Databricks Community

Alessio_F · ‎05-21-2026

Hi everyone,

I'm using Azure Databricks with a customer who has a SQL Server database federated on the Unity Catalog.

It seems that, while converting some date functions to the SQL Server dialect, Databricks uses the function "extract", which is not recognized by SQL Server.

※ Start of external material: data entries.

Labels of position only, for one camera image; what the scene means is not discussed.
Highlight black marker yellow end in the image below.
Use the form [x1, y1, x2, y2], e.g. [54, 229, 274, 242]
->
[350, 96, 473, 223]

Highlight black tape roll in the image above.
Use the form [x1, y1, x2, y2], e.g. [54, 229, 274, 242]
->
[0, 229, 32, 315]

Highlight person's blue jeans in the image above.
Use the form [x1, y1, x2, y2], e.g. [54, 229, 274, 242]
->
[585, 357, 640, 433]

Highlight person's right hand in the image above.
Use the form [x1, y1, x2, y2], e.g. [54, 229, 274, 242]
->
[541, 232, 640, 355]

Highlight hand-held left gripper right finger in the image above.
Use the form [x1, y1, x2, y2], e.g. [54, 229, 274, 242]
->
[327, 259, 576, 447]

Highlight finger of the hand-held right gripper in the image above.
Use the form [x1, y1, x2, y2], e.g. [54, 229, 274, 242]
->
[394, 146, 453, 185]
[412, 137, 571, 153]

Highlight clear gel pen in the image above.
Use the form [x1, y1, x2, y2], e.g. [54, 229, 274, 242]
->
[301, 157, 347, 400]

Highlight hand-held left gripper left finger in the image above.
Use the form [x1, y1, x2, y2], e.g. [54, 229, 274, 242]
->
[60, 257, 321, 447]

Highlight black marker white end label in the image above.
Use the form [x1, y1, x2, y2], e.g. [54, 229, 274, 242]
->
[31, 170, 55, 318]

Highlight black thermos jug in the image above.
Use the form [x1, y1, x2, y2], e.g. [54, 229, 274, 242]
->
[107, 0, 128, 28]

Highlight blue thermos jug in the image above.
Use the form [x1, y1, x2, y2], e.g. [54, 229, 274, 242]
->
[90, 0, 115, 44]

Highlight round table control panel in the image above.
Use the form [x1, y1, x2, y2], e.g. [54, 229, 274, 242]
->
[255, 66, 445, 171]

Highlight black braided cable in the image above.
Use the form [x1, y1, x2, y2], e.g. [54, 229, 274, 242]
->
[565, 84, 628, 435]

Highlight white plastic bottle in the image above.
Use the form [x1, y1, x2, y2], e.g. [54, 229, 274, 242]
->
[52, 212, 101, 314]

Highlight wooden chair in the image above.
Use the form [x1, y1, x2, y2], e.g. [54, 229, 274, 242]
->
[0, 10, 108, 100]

For example, this query in a SQL cell:

WITH cte AS (

SELECT

CAST(year(`Date`) AS int) AS RefYear,

CAST(year(`Date`) AS int) AS RefMonth,

COUNT(*) AS TabACount

FROM tabA

GROUP BY 1, 2

)

SELECT

CAST(year(tabB.`Date`) AS int) AS RefYear,

CAST(month(tabB.`Date`) AS int) AS RefMonth,

MAX(cte.TabACount) AS TabACount,

COUNT(*) AS TabBCount

FROM tabB

JOIN cte

ON CAST(year(tabB.`Date`) AS int) = cte.RefYear

AND CAST(month(tabB.`Date`) AS int) = cte.RefMonth

GROUP BY 1, 2

ORDER BY 1, 2

Let's ignore the fact that this query is not well written and there are functions in joins: I've simplified the original query to avoid to publicly reveal details of the customer's database.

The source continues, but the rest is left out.